Majal Abe B. Mirasol, Lou Serafin M. Lozada, Jainal-Rafi M. Ladja (March 2001)
Philippine Science High School Western Visayas Campus – Department of Science and Technology (DOST-PSHS WVC), Brgy. Bito-on, Jaro, Iloilo City 5000, Philippines
ABSTRACT
This study aimed to determine the feasibility of blackberry (Rubus sp.) as a pH level indicator (0-14). It also determined the significant differences in the different color wavelengths of the blackberry extract exposed to pH levels ranging from 0 to 14. The independent variable in this study was pH levels of 15 solutions, while the dependent variable was the color wavelength of the blackberry extract exposed to a certain pH level. The blackberry extract was added with NaOH to make the pH of the solution 7. Solution of different known pH levels from 0 to 14 were prepared and added with the extract. The color of the blackberry extract in each was determined using a spectrophotometer that measured the color wavelength in nanometers (nm).
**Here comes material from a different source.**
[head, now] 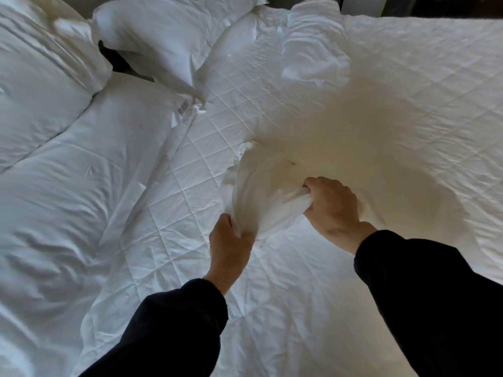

In pH 0, the color wavelength was 575 nm. In pH 1, the color wavelength was 555 nm. In pH 2, the color wavelength was 525 nm. In pH 3, the color wavelength was 530 nm. In pH 4, the color wavelength was 526 nm. In pH 5, the color wavelength was 520 nm. In pH 6, the color wavelength was 527 nm. In pH 7, the color wavelength was 533 nm. In pH 8, the color wavelength was 525 nm. In pH 9, the color wavelength was 533 nm. In pH 10, the color wavelength was 525 nm. In pH 11, the color wavelength was 527 nm. In pH 12, the color wavelength was 529 nm. In pH 13, the color wavelength was 535 nm. In pH 14, the color wavelength was 530 nm.
The results showed that there was no significant difference in some parts of the spectrum. There are, however significant differences between pH levels 0 to 30 and 5 to 7.